Abstract

Auditory and non-auditory safety concerns associated with the appreciable sound levels inherent to magnetic resonance imaging (MRI) procedures exist for neonates. However, current gaps in knowledge preclude making an adequate risk assessment. To measure acoustic exposure (duration, intensity, and frequency) during neonatal brain MRI and compare these values to existing hearing safety limits and data. Phantom. Cylindrical doped water phantom. Neonatal brain protocols acquired at 1-3 T. Scans in the model protocol included a diffusion tensor imaging scan, a gradient echo, a three-dimensional (3D) fast spin echo, 3D fast spin-echo single-shots, a spin echo, a turbo spin echo, a 3D arterial spin labeling scan, and a susceptibility-weighted fast spin-echo scan.

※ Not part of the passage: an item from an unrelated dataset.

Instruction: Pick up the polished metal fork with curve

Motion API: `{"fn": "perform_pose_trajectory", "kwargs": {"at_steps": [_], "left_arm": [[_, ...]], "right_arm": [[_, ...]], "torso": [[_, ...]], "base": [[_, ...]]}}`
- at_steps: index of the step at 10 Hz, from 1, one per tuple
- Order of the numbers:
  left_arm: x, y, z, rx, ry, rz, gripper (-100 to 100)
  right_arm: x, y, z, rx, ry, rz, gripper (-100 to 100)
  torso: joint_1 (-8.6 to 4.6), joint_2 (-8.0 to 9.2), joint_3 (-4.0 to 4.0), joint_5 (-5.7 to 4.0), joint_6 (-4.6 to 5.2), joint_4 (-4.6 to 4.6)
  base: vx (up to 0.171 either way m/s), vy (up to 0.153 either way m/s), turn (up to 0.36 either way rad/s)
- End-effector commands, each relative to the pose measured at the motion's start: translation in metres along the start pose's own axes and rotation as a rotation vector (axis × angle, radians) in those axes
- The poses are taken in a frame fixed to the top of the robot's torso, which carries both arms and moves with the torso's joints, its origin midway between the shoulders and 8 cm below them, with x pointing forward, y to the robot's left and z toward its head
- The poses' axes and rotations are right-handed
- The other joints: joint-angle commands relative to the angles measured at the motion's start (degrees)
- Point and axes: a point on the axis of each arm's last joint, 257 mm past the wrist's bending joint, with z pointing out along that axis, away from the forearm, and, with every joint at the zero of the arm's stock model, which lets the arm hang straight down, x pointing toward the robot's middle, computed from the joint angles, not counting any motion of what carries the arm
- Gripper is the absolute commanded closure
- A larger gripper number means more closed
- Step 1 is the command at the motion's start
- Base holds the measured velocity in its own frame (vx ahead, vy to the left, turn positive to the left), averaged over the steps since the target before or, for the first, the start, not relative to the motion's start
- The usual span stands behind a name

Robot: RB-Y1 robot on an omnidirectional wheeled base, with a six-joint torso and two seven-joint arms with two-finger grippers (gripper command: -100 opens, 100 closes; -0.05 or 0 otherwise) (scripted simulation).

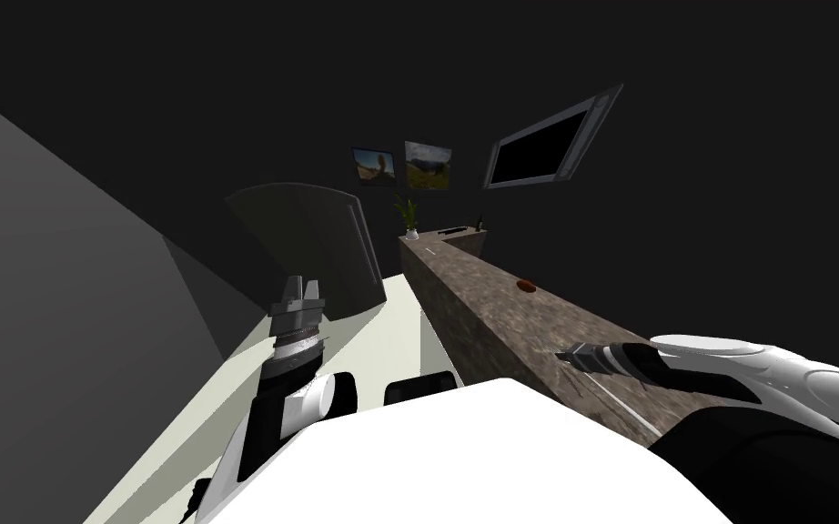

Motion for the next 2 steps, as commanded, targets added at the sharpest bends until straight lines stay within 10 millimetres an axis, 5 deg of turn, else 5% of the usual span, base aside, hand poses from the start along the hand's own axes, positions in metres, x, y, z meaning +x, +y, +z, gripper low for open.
{"fn": "perform_pose_trajectory", "kwargs": {"at_steps": [1,2], "left_arm": [[0.0,0.0,0.0,0.0,0.0,0.0,0],[0.0,0.0,0.0,0.0,0.0,0.0,0]], "right_arm": [[0.0,0.0,0.0,0.0,0.0,0.0,100],[-0.0006,-0.0003,-0.0003,0.0,0.0,0.001,0]], "torso": [[0.0,0.0,0.0,0.0,0.0,0.0],[-0.03,-0.07,-0.04,-0.04,-0.02,-0.02]], "base": [[-0.016,0.003,-0.009],[0.0,0.0,0.0]]}}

The sound pressure levels (SPLs), frequency profile, and durations of five neonatal brain protocols on five MR scanners (scanner A [3 T, whole-body], scanner B [1.5 T, whole-body], scanner C [1 T, dedicated neonatal], scanner D [1.5 T, whole-body], and scanner E [3 T, whole-body]) located at three different sites were recorded. The SPLs were then compared to the International Electrotechnical Commission (IEC) hearing safety limit and existing data of infant non-auditory responses to loud sounds to assess risk. Mann-Whitney U test to assess whether the dedicated neonatal scanner was quieter than the other machines. The average level A-weighted equivalent value (LAEQ) across all five MR scanners and scans was 92.88 dBA and the range of LAEQs across all five MR scanners and scans was 80.8-105.31 dBA. The duration of the recorded neonatal protocols maintained by neonatal scanning facilities (from scanners A, B, and C) ranged from 27:33 to 37:06 minutes. Neonatal protocol sound levels straddled existing notions of risk, exceeding sound levels known to cause non-auditory responses in neonates but not exceeding the IEC MRI SPL safety limit. 5 TECHNICAL EFFICACY: Stage 5.